Transcribe exactly the lines from the one containing "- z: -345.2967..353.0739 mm" through the last line of the listing below, inclusive, and nothing beyond them.
# # # # #
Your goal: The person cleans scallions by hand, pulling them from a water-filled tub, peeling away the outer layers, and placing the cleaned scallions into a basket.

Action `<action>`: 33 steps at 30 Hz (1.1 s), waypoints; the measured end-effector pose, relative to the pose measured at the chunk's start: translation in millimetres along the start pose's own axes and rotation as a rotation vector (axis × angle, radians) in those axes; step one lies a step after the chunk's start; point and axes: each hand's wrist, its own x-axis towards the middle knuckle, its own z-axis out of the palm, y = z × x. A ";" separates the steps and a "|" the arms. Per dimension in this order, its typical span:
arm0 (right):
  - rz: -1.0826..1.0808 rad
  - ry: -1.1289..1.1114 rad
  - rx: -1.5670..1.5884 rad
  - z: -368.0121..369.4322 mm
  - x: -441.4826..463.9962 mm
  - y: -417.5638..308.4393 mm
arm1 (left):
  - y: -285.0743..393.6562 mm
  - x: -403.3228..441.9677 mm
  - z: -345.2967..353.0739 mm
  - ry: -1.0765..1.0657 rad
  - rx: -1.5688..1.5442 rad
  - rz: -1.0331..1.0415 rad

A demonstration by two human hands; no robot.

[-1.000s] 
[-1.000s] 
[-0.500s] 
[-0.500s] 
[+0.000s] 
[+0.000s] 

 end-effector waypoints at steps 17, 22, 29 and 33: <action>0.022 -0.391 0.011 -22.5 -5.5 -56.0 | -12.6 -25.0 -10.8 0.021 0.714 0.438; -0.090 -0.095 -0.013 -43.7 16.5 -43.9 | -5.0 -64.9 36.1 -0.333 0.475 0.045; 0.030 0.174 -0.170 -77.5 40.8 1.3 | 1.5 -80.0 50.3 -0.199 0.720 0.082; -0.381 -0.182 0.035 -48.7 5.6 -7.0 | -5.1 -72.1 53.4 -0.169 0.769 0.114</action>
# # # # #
[TASK RESPONSE]
  - z: -345.2967..353.0739 mm
  - ry: -1.0765..1.0657 rad
  - rx: -1.5688..1.5442 rad
  - rz: -1.0331..1.0415 rad

A demonstration by two human hands; no robot.

[-1.000s] 
[-1.000s] 
[-0.500s] 
[-0.500s] 
[+0.000s] 
[+0.000s] 

 end-effector waypoints at steps 17, 22, 29 and 33: <action>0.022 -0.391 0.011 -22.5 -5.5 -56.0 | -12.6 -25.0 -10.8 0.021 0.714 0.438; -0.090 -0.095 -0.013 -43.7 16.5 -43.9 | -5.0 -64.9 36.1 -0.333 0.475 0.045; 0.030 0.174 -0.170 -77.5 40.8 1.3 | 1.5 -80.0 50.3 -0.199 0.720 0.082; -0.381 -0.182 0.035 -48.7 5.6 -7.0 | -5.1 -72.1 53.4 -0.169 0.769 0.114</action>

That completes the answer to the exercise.